◆ THE PROBLEM: Print, exactly as given, each line of the data from the line containing "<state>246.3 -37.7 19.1" up to and including its last line.

◆ COLLECTED DATA:
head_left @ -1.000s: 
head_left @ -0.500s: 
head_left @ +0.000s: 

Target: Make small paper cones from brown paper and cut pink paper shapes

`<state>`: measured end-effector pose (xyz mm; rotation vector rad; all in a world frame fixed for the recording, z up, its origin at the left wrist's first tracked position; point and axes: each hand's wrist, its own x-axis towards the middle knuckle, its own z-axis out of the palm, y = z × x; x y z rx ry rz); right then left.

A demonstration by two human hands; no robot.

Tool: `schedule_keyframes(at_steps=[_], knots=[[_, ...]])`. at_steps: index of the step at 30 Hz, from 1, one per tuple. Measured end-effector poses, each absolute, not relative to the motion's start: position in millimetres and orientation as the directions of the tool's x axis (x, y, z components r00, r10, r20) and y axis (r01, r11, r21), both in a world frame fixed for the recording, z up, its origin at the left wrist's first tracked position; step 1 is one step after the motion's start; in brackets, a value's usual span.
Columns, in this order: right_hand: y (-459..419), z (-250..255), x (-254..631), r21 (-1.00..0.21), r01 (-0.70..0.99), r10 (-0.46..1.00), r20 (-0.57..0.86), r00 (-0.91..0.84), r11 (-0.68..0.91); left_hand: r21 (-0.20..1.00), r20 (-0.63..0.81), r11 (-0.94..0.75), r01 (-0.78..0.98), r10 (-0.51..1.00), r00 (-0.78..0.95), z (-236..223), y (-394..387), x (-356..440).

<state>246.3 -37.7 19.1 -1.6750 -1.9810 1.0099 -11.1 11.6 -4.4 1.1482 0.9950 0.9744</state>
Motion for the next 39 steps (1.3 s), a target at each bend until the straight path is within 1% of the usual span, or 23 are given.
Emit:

◆ RESULT BELOW:
<state>246.3 -37.7 19.1 -1.6750 -1.9810 1.0099 -11.1 11.6 -4.4 1.1482 0.9950 0.9744</state>
Motion for the next 39 steps (1.3 s), a target at each bend until the straight path is within 1% of the usual span, or 23 are given.
Emit:

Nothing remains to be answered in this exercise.